I suspect the truth is that we are waiting, all of us, against insurmountable odds, for something extraordinary to happen to us.
The first time we met Khaled Hosseini was ten years ago when he took us to a place called Afghanistan, which most of us knew only as a foreign enemy, not a country. In The Kite Runner we walked through the door to another world that both opened and broke our hearts. Now after six years, he’s back with his newest novel And the Mountains Echoed and his gift for storytelling is still growing.
There are two key women in And the Mountains Echoed and both are named Pari. One is the sister of Abdullah and the other is his daughter. The novel begins with ten-year-old Abdullah, Pari and their father leaving their small village to go to Kabul, where their uncle and a job await. It isn’t until they meet the uncle’s employer, a quiet man, and his glamorous, high-strung wife that Abdullah begins to sense something may not be quite right. Pari is his closest companion and he, her greatest protector, so when she sold from their family to live with the wealthy couple his heart breaks. Pari is so young that these new parents and life are all she remembers and with each passing year the past fades. Unfortunately, her new mother, Nila, is particularly ill-suited for the role, being solely concerned for herself and as Pari grows, but fails to morph into the acolyte daughter she demands, she begins to toy with Pari’s reality, cruelly hinting at her true past.

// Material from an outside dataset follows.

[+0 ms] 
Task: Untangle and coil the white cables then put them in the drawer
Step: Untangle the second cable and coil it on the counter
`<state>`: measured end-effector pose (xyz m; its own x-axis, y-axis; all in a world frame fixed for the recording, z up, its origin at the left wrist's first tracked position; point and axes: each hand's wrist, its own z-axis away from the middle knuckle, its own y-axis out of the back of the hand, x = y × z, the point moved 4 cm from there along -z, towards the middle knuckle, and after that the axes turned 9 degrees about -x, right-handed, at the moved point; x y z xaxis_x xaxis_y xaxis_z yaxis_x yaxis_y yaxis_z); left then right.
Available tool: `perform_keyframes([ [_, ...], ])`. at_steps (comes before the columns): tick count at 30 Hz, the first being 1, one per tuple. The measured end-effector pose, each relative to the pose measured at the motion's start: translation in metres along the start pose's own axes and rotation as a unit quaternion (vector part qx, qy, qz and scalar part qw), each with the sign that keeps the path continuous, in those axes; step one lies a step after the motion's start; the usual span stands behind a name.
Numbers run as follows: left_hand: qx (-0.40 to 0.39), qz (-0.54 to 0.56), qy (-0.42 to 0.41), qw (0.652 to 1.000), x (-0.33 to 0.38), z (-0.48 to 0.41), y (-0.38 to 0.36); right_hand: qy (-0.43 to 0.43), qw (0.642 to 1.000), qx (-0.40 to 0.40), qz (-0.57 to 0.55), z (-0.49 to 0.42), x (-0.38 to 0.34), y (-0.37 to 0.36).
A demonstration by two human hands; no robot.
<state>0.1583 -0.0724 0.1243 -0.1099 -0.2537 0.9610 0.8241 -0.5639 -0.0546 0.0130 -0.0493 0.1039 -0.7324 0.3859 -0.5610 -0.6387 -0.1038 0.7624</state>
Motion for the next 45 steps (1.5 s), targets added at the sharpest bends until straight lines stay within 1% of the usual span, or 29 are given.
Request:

To intentionally unsteady and upend her, to turn her into a stranger to herself, to heave the weight of doubt on her mind, on all Pari thought she knew of her life, to make her feel as lost as if she were wandering through a desert at night, surrounded by darkness and the unknown, the truth elusive… forever moving, receding.
The other Pari is Abdullah’s daughter, named for the sister he loved and lost. As soon as he is old enough, Abdullah leaves Afghanistan and moves to Pakistan where he meets his wife with whom he eventually settles in San Francisco. Pari is born late in life to him and his wife and is a much cherished child, but as she reaches adulthood and wants to embark on her own life she realizes how difficult it may be.
It was in the tender, slightly panicky way he spoke these words that I knew my father was a wounded person, that his love for me was as true, vast and permanent as the sky, and that it would always bear down on me. It was the kind of love that, sooner or later, cornered you into a choice: either you tore free, or you stayed and withstood its rigor even as it squeezed you into something smaller than yourself.
And the Mountains Echoed spans decades, generations, and cities around the globe. The Pari connection may be as tenuous as neighborhood children who played together when young, a jealous sister, or the tenant in what was once a glorious mansion and yet, each has a story to tell, and each is explored in intricate and poetic detail. All are connected. The novel is a wide flung story of love, sacrifice and loss and encapsulates the striving between who we wish to be and who we really are. Hosseini’s ability to fill the reader with the voices of his characters and expose the innermost corners of their hearts without judgment is unparalleled. As the novel ends we are taken back to Abdullah and Pari, his daughter and Pari, his long-lost sister. Lives have been lived and more is forgotten then remembered but Hosseini creates an ending of hope tempered with reality, the kind that resonates deep within the heart.